The content of the invention

Embodiment of the disclosure passes through the first lens on a kind of laser optical path axis calibrating method, including by the first light beam The first image is formed on imaging device, the second light beam from the first light source is to be measured by speculum and the second lens lighting Object, forms the second image, and adjust to be measured right by object to be measured by the second lens and the first lens on imaging device At least one of the orientation of elephant and pitching are until the first image and the second image are overlapped in the imaging center of imaging device.

In certain embodiments, the first light source is located on the equivalent focal plane of the second lens, and the second light beam passes through speculum Directional light is converted to the second lens.

In certain embodiments, the first light beam is sent by secondary light source, and secondary light source and the first light source are identical or different.

In certain embodiments, methods described also include adjustment secondary light source orientation and at least one of pitching until the One image and the second image are overlapped in the imaging center of imaging device.

In certain embodiments, methods described also includes adjustment secondary light source to the distance of the first lens.

In certain embodiments, methods described also includes the distance of adjustment the first light source to the second lens.

In certain embodiments, the first light beam incides the first lens after being reflected by speculum.

In certain embodiments, the light from the first light source is incided after the first lens by speculum reflection Second lens.

Embodiment of the disclosure also includes a kind of laser optical path optical axis calibrator system, including the first light source, the first lens, the Two lens, speculum, imaging device and adjusting apparatus, wherein the first lens are used to that the will to be formed on the first light beam imaging device One image, the first light source is used to launch the second light beam to pass through speculum and the second lens lighting object to be measured, and adjustment dress Put for passing through the second image and the first image that the second lens and the first lens are formed on imaging device based on object to be measured Whether at least one of orientation and pitching to adjust object to be measured are overlapped in the imaging center of imaging device.

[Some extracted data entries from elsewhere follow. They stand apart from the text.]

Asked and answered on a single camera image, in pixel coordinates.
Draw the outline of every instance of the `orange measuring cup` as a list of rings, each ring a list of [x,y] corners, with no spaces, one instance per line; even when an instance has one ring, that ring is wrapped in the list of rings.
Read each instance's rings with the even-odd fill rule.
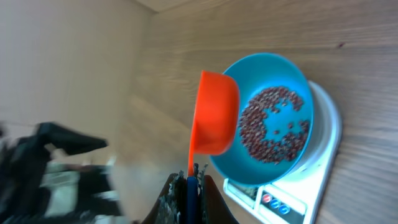
[[[188,176],[193,175],[193,155],[220,155],[233,142],[239,113],[239,88],[233,78],[202,71],[188,156]]]

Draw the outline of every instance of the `white wall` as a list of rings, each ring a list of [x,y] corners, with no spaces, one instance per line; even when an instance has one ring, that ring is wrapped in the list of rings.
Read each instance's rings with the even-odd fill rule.
[[[0,120],[113,143],[150,16],[132,0],[0,0]]]

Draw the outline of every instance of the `red button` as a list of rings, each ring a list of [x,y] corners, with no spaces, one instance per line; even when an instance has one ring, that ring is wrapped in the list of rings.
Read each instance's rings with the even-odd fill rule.
[[[263,203],[268,203],[272,200],[272,196],[270,194],[265,194],[262,196],[262,202]]]

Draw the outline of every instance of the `scale button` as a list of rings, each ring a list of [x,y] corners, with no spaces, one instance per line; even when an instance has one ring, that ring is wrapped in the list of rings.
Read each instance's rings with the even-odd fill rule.
[[[270,203],[269,206],[271,206],[271,208],[278,208],[280,205],[280,200],[278,199],[273,199]]]
[[[264,196],[262,196],[262,202],[263,203],[268,203],[272,200],[272,196],[270,194],[265,194]]]
[[[287,206],[287,205],[281,205],[281,206],[279,207],[279,212],[280,212],[282,215],[286,215],[286,214],[288,214],[288,213],[290,212],[290,207]]]

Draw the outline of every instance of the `scale platform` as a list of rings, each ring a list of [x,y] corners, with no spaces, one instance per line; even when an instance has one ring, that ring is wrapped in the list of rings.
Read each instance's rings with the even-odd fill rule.
[[[309,81],[314,99],[312,137],[301,160],[285,177],[247,188],[224,181],[224,191],[263,223],[314,223],[338,150],[342,120],[329,94]]]

In certain embodiments, the first light source is located on the equivalent focal plane of the second lens, and the second light beam passes through speculum Directional light is converted to the second lens.

It is fast there is provided can be used for that embodiment of the disclosure helps to solve at least some problems of the prior art The method and system that quick-mounting adjusts the optical axis of laser transmitting-receiving light path parallel or common optical axis is calibrated, can be solved simultaneously relative to prior art Parallel and common optical axis the calibration of laser transmitting-receiving light path light axis, and calibration method is more easy, quick and directly perceived, calibration result Therefore more accurately and reliably.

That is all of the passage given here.